Cuando declaró ante los jueces, Eichmann expuso sin turbarse, el núcleo de su defensa y de su disfraz de funcionario gris y sumiso, de contador en problemas, de bibliotecario inquieto, de burócrata inofensivo: había obedecido órdenes. Eso era todo. Sus actos no podían ser juzgados por otro país, por ningún país, porque habían sido actos de Estado. Él sólo había llevado adelante, es verdad que con eficacia, lo que era ley en su país del que era un simple funcionario y donde la palabra de Hitler era ley.

La fiscalía había demostrado que, bajo las manos de Eichmann, habían pasado infinidad de trenes diarios, todos los días de cada semana de cada mes durante al menos cuatro años, cargados con tres mil deportados judíos hacinados en vagones de carga; allí estaban, en el juicio y a disposición de los jueces, las circulares y las órdenes firmadas por Eichmann y por su oficina de “asuntos judíos”, que obligaban a las autoridades locales de cada uno de los territorios europeos ocupados por los nazis, a que los judíos de esas tierras fueran “objeto de inmediato de las medidas necesarias”. Eichmann conocía el destino que esperaba a esos deportados: la muerte.

El lobo con la piel de cordero, que había engañado a muchos, aunque no a todos, y había embaucado a quienes quisieron creerle o que habían aceptado ser engañados, fue hallado culpable de todos los cargos presentados por la fiscalía. La comedia había terminado. Eichmann fue condenado a muerte en la horca, la pena de muerte no existía en Israel, porque los jueces consideraron: “Está probado fuera de toda duda que el reo actuó sobre la base de una identificación total con las órdenes y con una voluntad encarnizada de realizar los objetivos criminales”.
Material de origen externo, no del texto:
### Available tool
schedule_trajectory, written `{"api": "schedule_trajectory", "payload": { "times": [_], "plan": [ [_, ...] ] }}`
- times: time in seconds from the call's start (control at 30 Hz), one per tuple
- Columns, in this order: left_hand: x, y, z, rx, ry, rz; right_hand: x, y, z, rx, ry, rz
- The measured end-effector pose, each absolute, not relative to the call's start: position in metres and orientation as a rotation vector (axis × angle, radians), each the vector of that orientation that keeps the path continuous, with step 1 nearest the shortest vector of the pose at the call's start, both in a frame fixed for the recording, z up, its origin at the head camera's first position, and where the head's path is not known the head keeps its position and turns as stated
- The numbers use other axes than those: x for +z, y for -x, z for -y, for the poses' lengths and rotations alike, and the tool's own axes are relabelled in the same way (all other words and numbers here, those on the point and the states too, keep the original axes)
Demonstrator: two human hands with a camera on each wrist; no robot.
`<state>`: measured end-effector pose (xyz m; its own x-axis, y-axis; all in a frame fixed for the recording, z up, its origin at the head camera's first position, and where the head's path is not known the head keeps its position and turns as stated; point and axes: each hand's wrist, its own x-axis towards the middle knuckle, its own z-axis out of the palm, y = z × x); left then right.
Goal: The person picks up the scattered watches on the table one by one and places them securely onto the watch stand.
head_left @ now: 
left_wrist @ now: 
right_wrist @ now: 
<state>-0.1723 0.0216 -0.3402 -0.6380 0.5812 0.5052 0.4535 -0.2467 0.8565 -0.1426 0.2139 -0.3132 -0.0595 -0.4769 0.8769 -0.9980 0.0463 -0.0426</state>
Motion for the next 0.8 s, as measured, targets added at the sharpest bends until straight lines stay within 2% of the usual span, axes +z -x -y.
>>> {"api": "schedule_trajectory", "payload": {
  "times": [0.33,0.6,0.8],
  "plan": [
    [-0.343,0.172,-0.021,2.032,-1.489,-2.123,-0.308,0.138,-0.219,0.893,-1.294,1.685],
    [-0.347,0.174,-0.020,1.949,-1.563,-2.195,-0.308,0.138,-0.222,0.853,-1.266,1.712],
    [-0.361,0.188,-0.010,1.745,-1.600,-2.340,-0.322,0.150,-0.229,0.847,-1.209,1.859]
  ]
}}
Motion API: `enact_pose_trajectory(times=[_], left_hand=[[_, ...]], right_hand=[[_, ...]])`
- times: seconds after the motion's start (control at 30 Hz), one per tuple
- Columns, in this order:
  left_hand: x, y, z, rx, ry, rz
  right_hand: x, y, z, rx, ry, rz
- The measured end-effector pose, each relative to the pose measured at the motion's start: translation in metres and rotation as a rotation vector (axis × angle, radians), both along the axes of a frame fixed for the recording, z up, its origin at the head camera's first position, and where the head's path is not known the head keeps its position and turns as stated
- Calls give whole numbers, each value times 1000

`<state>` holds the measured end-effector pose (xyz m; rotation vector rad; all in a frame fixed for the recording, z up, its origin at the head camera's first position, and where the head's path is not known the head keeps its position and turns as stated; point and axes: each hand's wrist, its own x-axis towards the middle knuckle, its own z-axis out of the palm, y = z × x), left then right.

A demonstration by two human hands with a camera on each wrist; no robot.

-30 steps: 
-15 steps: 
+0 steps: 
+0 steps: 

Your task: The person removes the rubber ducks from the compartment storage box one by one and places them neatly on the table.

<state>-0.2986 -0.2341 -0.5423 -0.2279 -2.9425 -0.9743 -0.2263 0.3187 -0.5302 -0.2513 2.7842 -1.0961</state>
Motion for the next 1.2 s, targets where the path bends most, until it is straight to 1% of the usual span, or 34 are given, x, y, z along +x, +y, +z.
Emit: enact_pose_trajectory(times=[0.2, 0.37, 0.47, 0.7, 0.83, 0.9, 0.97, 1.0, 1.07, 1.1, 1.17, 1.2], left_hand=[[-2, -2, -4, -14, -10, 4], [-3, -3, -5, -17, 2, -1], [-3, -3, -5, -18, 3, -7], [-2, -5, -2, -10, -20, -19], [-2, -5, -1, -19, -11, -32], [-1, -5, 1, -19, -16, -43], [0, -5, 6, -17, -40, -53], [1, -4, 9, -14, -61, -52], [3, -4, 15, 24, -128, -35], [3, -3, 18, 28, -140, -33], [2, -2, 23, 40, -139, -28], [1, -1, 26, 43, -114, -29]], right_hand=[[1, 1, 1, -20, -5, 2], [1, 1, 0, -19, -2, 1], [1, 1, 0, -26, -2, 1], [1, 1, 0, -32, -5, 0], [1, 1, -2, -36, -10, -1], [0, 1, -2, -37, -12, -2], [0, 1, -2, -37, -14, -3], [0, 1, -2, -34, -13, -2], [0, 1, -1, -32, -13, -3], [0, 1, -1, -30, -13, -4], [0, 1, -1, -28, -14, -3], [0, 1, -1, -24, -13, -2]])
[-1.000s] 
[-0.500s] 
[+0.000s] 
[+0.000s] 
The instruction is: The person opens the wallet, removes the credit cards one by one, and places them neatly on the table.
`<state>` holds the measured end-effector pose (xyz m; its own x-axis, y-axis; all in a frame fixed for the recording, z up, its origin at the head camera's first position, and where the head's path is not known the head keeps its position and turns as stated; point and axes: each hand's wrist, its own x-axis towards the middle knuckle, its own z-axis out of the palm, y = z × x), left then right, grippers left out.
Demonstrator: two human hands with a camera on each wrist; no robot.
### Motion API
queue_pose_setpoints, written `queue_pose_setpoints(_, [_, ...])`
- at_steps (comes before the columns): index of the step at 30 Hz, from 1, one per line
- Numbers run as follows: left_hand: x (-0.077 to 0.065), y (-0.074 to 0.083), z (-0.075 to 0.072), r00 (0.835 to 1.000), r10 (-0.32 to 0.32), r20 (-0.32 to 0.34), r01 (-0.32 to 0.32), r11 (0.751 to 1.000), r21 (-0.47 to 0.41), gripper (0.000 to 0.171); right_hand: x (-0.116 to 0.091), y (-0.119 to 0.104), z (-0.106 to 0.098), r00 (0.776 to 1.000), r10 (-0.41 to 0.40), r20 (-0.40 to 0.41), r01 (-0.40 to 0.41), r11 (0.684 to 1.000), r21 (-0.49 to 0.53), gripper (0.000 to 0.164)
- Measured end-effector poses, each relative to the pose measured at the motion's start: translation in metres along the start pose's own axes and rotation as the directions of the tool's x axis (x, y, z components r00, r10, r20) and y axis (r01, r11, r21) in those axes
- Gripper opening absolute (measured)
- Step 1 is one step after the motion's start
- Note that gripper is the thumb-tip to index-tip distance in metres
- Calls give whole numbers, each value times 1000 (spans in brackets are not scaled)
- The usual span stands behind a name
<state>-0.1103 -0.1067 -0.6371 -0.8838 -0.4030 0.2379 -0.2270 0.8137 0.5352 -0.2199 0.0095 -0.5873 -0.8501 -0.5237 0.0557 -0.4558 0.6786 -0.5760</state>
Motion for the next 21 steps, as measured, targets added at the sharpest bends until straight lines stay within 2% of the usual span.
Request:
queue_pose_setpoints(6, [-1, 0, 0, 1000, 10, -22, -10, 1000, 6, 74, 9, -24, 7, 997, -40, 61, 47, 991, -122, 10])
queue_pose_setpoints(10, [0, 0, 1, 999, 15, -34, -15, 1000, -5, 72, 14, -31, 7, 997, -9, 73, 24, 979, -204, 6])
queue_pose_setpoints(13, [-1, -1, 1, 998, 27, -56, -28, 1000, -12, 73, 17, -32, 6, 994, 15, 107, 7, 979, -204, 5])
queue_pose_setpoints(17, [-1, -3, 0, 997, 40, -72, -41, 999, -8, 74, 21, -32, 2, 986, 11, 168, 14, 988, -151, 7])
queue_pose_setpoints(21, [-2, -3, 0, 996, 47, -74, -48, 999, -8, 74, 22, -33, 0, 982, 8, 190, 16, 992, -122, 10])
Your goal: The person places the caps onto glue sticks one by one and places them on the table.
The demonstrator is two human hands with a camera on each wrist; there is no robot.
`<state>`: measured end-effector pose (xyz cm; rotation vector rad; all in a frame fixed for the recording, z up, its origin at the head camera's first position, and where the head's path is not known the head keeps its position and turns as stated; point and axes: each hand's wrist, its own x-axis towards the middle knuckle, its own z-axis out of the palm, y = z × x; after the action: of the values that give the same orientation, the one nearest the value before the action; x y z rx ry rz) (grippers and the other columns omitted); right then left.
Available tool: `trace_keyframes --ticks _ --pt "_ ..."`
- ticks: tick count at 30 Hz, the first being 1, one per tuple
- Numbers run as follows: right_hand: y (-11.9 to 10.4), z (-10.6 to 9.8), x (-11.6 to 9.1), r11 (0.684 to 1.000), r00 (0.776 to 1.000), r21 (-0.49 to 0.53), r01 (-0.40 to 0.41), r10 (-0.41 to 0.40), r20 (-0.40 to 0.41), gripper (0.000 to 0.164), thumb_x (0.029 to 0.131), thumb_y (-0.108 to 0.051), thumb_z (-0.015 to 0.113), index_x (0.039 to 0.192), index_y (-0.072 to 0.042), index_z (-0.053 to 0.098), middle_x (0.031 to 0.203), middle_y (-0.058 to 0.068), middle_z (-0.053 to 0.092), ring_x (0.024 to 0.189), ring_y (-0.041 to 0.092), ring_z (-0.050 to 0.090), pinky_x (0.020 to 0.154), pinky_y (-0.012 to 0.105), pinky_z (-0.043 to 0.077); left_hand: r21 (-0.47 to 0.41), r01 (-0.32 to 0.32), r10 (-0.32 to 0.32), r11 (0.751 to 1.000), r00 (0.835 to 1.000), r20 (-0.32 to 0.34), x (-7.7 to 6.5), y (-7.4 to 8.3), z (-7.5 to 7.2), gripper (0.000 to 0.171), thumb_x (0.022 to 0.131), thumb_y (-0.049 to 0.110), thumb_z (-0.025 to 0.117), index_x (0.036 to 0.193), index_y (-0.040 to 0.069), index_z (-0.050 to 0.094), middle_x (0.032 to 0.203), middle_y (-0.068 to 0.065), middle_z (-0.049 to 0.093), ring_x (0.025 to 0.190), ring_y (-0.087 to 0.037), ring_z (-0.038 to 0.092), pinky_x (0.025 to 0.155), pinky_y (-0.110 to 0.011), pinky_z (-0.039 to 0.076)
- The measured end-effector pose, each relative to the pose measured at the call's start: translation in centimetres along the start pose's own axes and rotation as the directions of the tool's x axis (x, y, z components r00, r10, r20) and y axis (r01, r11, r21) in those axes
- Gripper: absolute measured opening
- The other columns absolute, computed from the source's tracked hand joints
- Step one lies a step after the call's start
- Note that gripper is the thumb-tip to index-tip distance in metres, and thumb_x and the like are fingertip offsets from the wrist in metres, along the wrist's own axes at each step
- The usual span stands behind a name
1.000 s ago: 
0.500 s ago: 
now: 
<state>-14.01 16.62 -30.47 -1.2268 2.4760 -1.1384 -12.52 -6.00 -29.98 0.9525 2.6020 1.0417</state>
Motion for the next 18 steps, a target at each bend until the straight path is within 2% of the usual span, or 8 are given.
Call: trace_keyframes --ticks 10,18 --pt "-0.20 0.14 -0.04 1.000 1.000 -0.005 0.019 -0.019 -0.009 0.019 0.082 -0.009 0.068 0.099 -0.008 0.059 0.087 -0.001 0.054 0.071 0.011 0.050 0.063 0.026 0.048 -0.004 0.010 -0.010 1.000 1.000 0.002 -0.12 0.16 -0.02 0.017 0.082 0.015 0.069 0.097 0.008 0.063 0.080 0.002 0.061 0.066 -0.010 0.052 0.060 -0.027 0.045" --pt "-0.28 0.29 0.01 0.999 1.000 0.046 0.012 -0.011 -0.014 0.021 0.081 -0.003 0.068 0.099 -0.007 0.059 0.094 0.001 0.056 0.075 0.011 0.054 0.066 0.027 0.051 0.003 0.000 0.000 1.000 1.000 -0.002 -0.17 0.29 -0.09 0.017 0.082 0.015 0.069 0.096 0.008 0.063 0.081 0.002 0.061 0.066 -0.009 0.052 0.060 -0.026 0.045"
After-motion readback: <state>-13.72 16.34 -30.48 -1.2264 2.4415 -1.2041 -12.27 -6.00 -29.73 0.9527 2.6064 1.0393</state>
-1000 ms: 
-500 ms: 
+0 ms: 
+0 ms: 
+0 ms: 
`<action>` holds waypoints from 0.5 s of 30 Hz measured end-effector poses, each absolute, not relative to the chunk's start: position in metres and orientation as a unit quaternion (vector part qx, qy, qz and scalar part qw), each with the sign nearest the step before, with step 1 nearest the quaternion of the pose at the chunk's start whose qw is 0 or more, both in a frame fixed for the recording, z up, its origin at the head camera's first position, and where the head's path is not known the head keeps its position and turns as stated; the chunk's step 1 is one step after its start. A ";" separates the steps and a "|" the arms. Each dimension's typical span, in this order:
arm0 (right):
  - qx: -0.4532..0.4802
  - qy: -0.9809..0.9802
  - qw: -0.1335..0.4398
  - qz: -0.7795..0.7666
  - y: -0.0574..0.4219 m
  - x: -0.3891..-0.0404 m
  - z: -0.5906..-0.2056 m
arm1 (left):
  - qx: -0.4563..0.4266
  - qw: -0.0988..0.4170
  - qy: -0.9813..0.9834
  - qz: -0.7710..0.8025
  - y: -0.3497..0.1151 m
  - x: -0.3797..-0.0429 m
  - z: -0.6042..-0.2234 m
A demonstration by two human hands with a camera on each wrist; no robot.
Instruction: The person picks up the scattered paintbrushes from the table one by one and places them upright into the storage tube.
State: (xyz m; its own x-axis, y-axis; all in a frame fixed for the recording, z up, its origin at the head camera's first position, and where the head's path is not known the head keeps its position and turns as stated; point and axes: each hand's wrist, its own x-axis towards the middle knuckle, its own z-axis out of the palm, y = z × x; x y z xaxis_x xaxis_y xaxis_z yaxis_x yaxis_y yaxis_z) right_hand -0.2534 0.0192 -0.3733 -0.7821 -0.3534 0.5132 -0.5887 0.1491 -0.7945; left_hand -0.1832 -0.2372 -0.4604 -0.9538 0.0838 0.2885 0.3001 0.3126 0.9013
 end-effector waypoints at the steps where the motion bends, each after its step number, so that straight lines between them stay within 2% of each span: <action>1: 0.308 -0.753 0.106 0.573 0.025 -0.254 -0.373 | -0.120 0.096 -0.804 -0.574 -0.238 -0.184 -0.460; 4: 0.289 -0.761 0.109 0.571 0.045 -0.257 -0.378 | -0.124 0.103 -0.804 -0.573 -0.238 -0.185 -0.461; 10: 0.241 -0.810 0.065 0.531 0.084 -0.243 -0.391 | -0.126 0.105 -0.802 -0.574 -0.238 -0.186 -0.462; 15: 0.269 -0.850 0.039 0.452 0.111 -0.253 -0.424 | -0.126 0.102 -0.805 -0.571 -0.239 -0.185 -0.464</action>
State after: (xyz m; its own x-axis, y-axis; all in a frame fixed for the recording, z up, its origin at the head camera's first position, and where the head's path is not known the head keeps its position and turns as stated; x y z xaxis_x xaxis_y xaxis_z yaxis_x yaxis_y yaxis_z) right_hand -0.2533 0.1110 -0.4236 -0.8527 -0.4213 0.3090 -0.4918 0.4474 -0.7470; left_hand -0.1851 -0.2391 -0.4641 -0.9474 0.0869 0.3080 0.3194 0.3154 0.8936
Eichmann subió al cadalso en la madrugada 1 de junio de 1962 en la prisión de Ramle. Entonces juzgó oportuno quitarse por completo el disfraz de contador, bibliotecario, funcionario o burócrata y dijo: “Larga vida a Alemania. Larga vida a Austria. Larga vida a Argentina. Nunca los voy a olvidar. Tuve que obedecer las reglas de la guerra y las de mi bandera. Estoy listo”.

Su cuerpo fue incinerado y sus restos dispersados en el Mediterráneo, fuera de las aguas territoriales de Israel, desde una nave de guerra y en presencia de algunos sobrevivientes del Holocausto.